TRY IT
Retype the listing exactly, with no images.

INFORMATION
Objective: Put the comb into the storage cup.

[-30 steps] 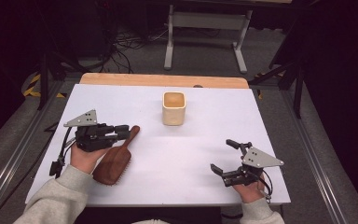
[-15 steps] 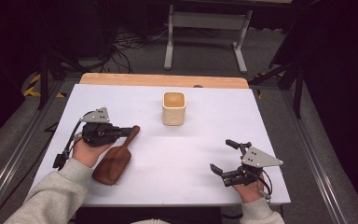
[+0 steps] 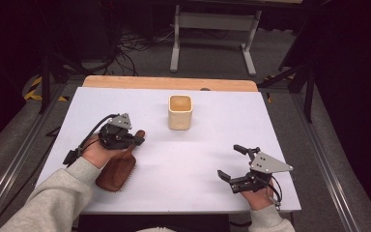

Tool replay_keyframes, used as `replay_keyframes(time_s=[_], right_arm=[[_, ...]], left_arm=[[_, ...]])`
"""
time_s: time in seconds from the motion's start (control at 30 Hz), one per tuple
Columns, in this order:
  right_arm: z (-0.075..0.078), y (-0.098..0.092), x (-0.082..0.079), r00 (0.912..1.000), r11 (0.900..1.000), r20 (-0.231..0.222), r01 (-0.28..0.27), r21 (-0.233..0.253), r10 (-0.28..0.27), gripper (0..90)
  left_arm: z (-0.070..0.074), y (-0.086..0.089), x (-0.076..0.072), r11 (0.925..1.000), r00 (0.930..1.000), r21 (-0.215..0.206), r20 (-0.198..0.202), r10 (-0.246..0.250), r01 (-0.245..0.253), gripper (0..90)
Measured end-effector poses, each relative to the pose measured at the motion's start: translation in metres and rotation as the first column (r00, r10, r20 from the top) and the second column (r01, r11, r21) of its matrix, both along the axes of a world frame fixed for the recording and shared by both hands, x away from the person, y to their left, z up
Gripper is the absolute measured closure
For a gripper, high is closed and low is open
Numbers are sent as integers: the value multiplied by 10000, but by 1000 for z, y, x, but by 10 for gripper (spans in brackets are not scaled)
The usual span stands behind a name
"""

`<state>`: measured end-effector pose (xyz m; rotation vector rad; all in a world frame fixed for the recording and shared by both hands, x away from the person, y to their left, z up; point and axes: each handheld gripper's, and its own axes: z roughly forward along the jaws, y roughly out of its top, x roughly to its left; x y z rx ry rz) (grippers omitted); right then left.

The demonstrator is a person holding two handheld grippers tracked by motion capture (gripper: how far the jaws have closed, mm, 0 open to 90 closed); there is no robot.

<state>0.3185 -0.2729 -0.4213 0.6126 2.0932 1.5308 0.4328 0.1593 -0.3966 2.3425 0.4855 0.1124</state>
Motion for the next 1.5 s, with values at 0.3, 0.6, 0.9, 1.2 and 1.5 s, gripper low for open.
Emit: replay_keyframes(time_s=[0.3, 0.6, 0.9, 1.2, 1.5], right_arm=[[0, 0, 0, 10000, 10000, -8, -40, -13, 40, 18], [0, 0, 0, 10000, 10000, 15, -39, -18, 40, 20], [-1, 0, 0, 10000, 10000, -10, -71, -14, 71, 20], [-1, 0, 0, 10000, 10000, -1, -98, -4, 98, 21], [-1, 0, 0, 9999, 9999, -18, -105, 14, 105, 21]], left_arm=[[-9, -7, 12, 9937, 9965, 1118, -824, 113, -20, 900], [-20, -9, 23, 9786, 9874, 2047, -1577, 119, 209, 900], [-29, -10, 27, 9642, 9813, 2640, -1906, 251, 266, 900], [-32, -7, 29, 9552, 9800, 2949, -1960, 337, 262, 900], [-33, 0, 29, 9473, 9785, 3201, -1974, 592, 73, 900]])
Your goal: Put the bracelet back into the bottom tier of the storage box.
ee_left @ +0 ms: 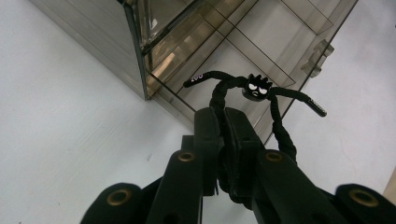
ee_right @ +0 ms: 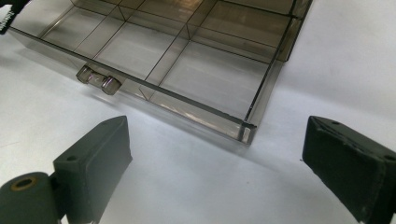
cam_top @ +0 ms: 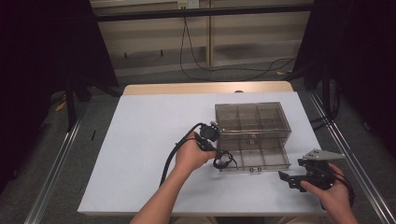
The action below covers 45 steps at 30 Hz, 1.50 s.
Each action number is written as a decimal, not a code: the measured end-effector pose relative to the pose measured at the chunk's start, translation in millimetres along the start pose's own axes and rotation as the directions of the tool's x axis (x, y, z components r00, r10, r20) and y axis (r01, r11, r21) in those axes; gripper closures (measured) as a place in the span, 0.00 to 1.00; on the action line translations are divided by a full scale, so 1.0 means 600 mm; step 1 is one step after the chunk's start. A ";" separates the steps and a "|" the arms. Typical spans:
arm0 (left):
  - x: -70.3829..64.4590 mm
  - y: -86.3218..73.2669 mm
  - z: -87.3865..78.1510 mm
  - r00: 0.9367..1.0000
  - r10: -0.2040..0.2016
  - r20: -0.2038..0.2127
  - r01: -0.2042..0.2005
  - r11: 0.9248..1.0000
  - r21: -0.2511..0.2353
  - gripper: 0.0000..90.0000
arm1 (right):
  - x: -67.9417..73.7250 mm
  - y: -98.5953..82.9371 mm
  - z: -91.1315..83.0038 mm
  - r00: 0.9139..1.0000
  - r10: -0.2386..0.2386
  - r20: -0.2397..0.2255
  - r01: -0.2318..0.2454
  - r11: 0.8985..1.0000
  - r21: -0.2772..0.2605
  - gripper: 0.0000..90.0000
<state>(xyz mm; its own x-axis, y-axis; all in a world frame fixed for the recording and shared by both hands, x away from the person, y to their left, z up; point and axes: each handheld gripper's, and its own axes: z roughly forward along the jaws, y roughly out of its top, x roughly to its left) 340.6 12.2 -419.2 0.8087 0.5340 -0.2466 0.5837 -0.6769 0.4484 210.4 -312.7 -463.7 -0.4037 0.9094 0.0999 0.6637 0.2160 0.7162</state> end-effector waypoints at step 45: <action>-0.005 0.016 0.031 1.000 -0.007 -0.008 0.007 1.000 -0.002 0.93 | 0.001 -0.001 0.001 1.000 0.003 -0.006 -0.003 1.000 0.005 0.08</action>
<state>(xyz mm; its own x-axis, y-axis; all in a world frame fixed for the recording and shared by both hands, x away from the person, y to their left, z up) 344.9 -5.4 -430.0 0.8042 0.5424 -0.2431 0.5890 -0.6724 0.4482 210.2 -312.0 -464.2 -0.4060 0.9077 0.1061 0.6680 0.2156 0.7122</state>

ANSWER BOX
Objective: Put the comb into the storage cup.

[-30 steps] 
[-15 steps] 
[+0 steps] 

Tool replay_keyframes, used as `replay_keyframes(time_s=[_], right_arm=[[_, ...]], left_arm=[[_, ...]])`
"""
time_s: time in seconds from the motion's start (control at 30 Hz), one per tuple
Columns, in this order:
  right_arm: z (-0.075..0.078), y (-0.098..0.092), x (-0.082..0.079), r00 (0.912..1.000), r11 (0.900..1.000), r20 (-0.231..0.222), r01 (-0.28..0.27), r21 (-0.233..0.253), r10 (-0.28..0.27), gripper (0..90)
  left_arm: z (-0.070..0.074), y (-0.086..0.089), x (-0.076..0.072), r11 (0.925..1.000), r00 (0.930..1.000), r21 (-0.215..0.206), r20 (-0.198..0.202), r10 (-0.246..0.250), r01 (-0.245..0.253), gripper (0..90)
Measured end-effector poses, each relative to the pose measured at the motion's start: translation in metres and rotation as the first column (r00, r10, r20 from the top) and the second column (r01, r11, r21) of its matrix, both along the axes of a world frame fixed for the recording and shared by both hands, x away from the person, y to their left, z up
Gripper is the absolute measured closure
For a gripper, high is closed and low is open
Numbers are sent as integers: the value multiplied by 10000, but by 1000 for z, y, x, but by 10 for gripper (spans in brackets are not scaled)
The usual span stands behind a name
"""

`<state>`: measured end-effector pose (xyz m; rotation vector rad; all in a world frame fixed for the recording and shared by both hands, x away from the person, y to their left, z up; point and axes: each handheld gripper's, and its own axes: z roughly forward along the jaws, y roughly out of its top, x roughly to its left; x y z rx ry rz) (grippers omitted); right then left.

The demonstrator is a person holding two handheld grippers tracked by motion capture (gripper: how far the jaws have closed, mm, 0 open to 90 closed); there is no robot.

<state>0.3185 -0.2729 -0.4213 0.6126 2.0932 1.5308 0.4328 0.1593 -0.3966 2.3425 0.4855 0.1124</state>
Motion for the next 1.5 s, with values at 0.3, 0.6, 0.9, 1.2 and 1.5 s, gripper low for open.
Emit: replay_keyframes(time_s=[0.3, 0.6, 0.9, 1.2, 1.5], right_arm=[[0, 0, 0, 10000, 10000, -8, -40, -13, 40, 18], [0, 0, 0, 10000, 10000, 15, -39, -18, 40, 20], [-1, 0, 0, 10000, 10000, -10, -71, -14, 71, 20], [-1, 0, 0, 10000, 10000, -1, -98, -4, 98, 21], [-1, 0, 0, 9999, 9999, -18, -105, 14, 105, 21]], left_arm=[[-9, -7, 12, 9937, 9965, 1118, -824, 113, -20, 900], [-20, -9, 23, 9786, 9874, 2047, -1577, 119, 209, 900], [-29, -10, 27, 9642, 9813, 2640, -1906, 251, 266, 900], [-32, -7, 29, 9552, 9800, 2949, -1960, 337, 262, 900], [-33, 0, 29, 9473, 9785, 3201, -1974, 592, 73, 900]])
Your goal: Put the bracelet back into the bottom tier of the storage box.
ee_left @ +0 ms: 
ee_right @ +0 ms: 
cam_top @ +0 ms: 
The action below covers 45 steps at 30 Hz, 1.50 s.
Each action number is written as a decimal, not a code: the measured end-effector pose relative to the pose measured at the chunk's start, translation in millimetres along the start pose's own axes and rotation as the directions of the tool's x axis (x, y, z components r00, r10, r20) and y axis (r01, r11, r21) in those axes; gripper closures (measured) as a place in the span, 0.00 to 1.00; on the action line translations are divided by a full scale, so 1.0 means 600 mm; step 1 is one step after the chunk's start. A ";" separates the steps and a "|" the arms. Typical spans:
arm0 (left):
  - x: -70.3829..64.4590 mm
  - y: -86.3218..73.2669 mm
  - z: -87.3865..78.1510 mm
  - r00: 0.9367..1.0000
  - r10: -0.2040..0.2016
  - r20: -0.2038..0.2127
  - r01: -0.2042..0.2005
  - r11: 0.9248..1.0000
  - r21: -0.2511..0.2353
  - gripper: 0.0000..90.0000
arm1 (right):
  - x: -67.9417..73.7250 mm
  - y: -98.5953..82.9371 mm
  - z: -91.1315..83.0038 mm
  - r00: 0.9139..1.0000
  - r10: -0.2386..0.2386
  - r20: -0.2397..0.2255
  - r01: -0.2318..0.2454
  - r11: 0.8985..1.0000
  - r21: -0.2772..0.2605
  - gripper: 0.0000..90.0000
<state>(xyz mm; its own x-axis, y-axis; all in a world frame fixed for the recording and shared by both hands, x away from the person, y to their left, z up; point and axes: each handheld gripper's, and its own axes: z roughly forward along the jaws, y roughly out of its top, x roughly to its left) 340.6 12.2 -419.2 0.8087 0.5340 -0.2466 0.5837 -0.6769 0.4484 210.4 -312.7 -463.7 -0.4037 0.9094 0.0999 0.6637 0.2160 0.7162</state> end-effector waypoints at step 45: <action>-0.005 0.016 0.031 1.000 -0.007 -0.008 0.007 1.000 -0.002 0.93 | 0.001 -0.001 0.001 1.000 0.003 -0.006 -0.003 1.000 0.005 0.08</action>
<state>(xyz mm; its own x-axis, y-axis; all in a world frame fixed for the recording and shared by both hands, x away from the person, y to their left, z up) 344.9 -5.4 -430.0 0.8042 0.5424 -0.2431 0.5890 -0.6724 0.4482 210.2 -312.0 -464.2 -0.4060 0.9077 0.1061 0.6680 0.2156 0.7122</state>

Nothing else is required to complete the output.